Many speech technology applications expect speech input from a single speaker and usually fail when multiple speakers are active, especially when speech overlaps. However, in many situations there are multiple people within reach of the recording device and therefore there is a high chance of multiple active speakers. In Source Separation (SS) the different speech sources are separated to obtain a signal for each speaker. As we separate the sources we would also like to know the identity or the characteristics of the speaker by Speaker Recognition (SR) so we can re-identify the speaker later on. If both SS and SR are being applied we can track a single speaker throughout, for example, a recording of a business meeting. SS and SR are usually being treated as separate problems. However, when blindly separating a speech mixture, characterization of the sources is inherently necessary. Moreover, when recognizing speakers in overlapping speech, every speaker is associated with part of the audio fragment and thus source separation is inherently active. The main hypothesis of the PhD thesis is that when both are done jointly, they constructively help each other to achieve greater performance. A sequential approach where first SS is done, followed by SR, is less efficient as each step is optimized independently and neglects the other step.

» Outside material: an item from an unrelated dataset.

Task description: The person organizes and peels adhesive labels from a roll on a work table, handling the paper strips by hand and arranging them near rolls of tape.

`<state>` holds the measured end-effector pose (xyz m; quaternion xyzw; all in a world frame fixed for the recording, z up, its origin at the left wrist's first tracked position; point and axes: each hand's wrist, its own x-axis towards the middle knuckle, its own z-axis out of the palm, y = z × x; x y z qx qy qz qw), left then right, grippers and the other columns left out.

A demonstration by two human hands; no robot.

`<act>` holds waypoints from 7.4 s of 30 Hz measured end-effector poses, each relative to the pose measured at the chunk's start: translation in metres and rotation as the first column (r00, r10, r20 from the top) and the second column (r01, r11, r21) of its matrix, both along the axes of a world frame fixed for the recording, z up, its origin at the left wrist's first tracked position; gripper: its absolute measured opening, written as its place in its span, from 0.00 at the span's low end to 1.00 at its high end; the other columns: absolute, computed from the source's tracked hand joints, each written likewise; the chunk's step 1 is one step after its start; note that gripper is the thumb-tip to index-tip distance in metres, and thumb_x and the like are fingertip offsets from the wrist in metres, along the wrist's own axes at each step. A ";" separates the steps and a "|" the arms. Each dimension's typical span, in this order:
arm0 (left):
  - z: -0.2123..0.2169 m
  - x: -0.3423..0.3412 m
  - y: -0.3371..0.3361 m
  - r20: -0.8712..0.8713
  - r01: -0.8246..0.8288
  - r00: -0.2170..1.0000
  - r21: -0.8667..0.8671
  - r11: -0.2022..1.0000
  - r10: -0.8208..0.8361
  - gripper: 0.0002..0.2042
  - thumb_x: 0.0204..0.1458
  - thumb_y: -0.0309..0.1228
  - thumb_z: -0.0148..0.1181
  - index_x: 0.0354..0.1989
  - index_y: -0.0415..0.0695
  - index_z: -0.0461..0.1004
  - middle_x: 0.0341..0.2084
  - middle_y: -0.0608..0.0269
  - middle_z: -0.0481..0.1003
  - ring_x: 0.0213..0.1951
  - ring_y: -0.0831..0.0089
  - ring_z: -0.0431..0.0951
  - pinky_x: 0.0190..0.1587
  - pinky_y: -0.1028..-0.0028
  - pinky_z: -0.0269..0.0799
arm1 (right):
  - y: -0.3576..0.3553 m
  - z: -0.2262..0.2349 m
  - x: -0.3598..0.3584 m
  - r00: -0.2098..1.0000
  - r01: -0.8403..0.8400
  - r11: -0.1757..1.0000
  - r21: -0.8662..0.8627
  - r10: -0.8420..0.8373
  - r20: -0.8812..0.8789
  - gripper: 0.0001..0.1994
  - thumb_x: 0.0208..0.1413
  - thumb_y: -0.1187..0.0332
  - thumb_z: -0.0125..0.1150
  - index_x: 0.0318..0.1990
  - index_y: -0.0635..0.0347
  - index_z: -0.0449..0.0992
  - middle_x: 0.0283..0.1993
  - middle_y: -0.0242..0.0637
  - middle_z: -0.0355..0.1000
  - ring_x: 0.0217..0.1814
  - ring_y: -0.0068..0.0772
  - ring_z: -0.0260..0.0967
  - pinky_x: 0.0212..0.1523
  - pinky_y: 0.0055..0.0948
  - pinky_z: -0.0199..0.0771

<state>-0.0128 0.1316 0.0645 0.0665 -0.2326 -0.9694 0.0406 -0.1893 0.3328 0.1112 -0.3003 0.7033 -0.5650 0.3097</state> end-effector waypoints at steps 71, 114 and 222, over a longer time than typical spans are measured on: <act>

Chapters 2 and 4 of the thesis will look for such joint models and indeed find that they outperform sequential approaches. In Chapter 2 this is done using Nonnegative Matrix Factorization (NMF), while in Chapter 4 Deep Neural Networks (DNNs) are used. This shows that it is expected that the reason that the joint models outperform the sequential ones, is not due to the model choice for SS and SR but rather intrinsic to the tasks themselves. Chapters 3 and 6 will not explicitly search for a joint model, but will rather show that indeed speaker characteristic information is inherently required when performing SS. Finally, Chapters 4 and 7 will consider more applied and practical aspects of SS, but in both the link with SR will be made.

Date:18 Sep 2015 →  29 Sep 2020
Keywords:Machine Learning, Nonnegative Matrix Factorization, Deep Learning, Speech Processing, Source Separation, Speaker Recognition
Disciplines:Audio and speech computing, Pattern recognition and neural networks
Project type:PhD project